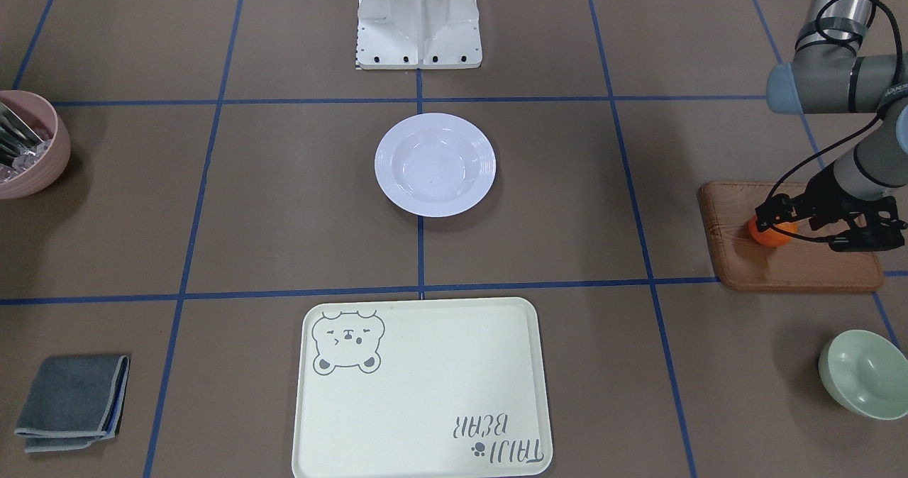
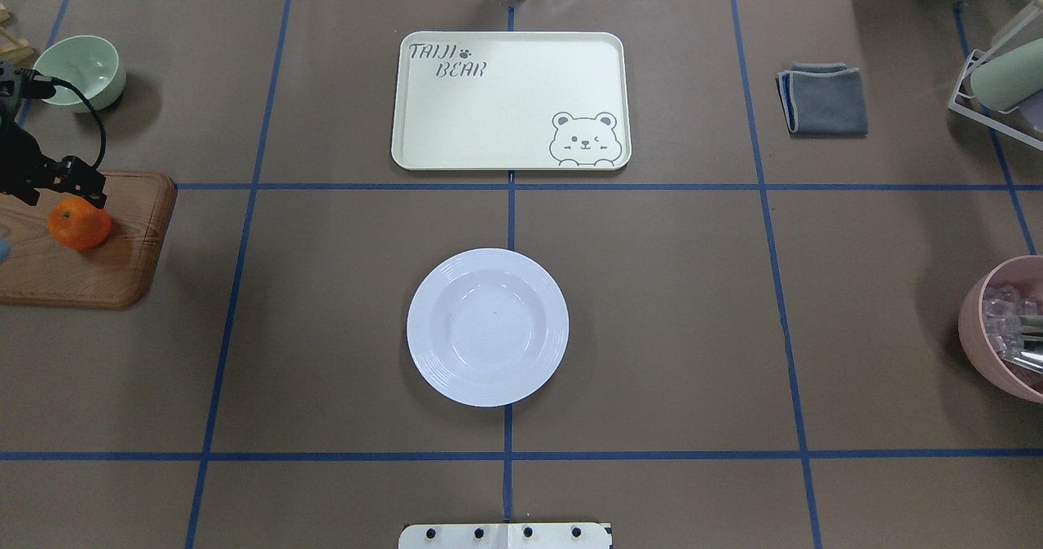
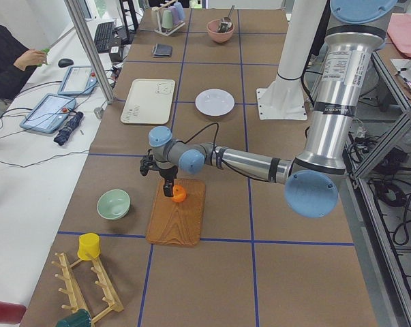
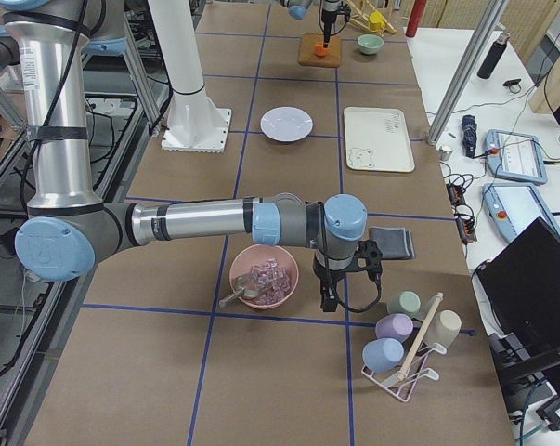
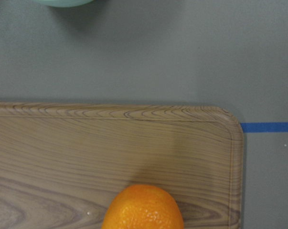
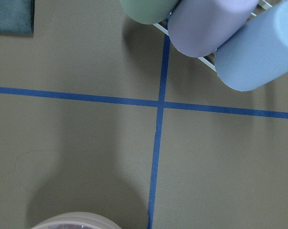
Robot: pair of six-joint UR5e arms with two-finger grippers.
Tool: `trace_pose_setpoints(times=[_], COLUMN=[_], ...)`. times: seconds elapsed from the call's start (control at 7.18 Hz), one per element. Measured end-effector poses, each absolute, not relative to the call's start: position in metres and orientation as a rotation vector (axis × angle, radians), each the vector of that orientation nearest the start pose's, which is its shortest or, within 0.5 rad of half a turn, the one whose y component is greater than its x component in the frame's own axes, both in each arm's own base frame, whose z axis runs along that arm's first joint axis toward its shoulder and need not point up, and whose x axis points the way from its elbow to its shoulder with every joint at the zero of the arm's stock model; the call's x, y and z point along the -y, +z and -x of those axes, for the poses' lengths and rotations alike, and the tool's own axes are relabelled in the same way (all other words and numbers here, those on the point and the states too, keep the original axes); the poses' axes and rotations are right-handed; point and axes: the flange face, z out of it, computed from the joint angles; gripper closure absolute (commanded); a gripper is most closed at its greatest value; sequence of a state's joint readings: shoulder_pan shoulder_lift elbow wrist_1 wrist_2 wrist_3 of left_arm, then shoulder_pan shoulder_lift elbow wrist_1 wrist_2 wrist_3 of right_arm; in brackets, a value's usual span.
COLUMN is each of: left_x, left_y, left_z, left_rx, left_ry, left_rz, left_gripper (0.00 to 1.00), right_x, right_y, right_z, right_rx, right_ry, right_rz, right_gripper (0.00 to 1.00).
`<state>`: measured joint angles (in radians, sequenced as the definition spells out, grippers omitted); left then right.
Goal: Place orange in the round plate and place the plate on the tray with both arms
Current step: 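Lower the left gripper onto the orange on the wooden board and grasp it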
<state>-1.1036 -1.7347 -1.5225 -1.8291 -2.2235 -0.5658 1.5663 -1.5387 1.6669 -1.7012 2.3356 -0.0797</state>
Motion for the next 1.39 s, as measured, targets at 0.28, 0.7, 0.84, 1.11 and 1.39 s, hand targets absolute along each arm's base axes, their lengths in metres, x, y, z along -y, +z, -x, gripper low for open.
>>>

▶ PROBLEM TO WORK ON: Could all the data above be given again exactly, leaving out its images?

▶ THE COMPLETED TASK:
Robot: pair of six-joint UR5e arms with two-finger grippers.
Tool: `trace_pose_setpoints(times=[_], COLUMN=[_], ...)`. times: seconds elapsed from the call's start (control at 7.18 Hz), one per element. Measured end-effector poses, each absolute, not relative to the call's start: position in metres and orientation as a rotation vector (axis × angle, radians), each the vector of that orientation nearest the start pose's, which is its shortest or, within 0.5 rad of half a turn, the one whose y component is greater than its x component in the frame's own axes, both in each arm's own base frame, whose z axis runs along that arm's first joint axis toward its shoulder and need not point up, and whose x axis points the way from its elbow to its shoulder with every joint at the zero of the arm's stock model; the call's x, y and z point along the -y, +z and -x of those axes, for the poses' lengths and rotations alike, and the tool's own axes are relabelled in the same way (all other words and numbers here, those on the point and the states too, keep the original axes); the poses' axes and rotations are right-handed; point and axes: the flange face, z out of it, computed from the joint angles; gripper closure absolute (commanded); a gripper is most closed at its greatest value; sequence of a state's joint readings: shoulder_pan shoulder_lift elbow wrist_1 wrist_2 wrist_3 of left_arm, then shoulder_pan shoulder_lift elbow wrist_1 wrist_2 wrist_3 of right_arm; in brackets, a value's usual span.
COLUMN is each of: left_x, left_y, left_z, left_rx, left_ry, left_rz, left_gripper (0.00 to 1.00), right_x, right_y, right_z, right_rx, right_ry, right_rz, right_gripper (0.00 to 1.00).
`<state>`: measured joint angles (in radians, sequenced as the definition spells out, grippers omitted); left then right.
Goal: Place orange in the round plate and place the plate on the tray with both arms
Current step: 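Lower the left gripper onto the orange on the wooden board and grasp it
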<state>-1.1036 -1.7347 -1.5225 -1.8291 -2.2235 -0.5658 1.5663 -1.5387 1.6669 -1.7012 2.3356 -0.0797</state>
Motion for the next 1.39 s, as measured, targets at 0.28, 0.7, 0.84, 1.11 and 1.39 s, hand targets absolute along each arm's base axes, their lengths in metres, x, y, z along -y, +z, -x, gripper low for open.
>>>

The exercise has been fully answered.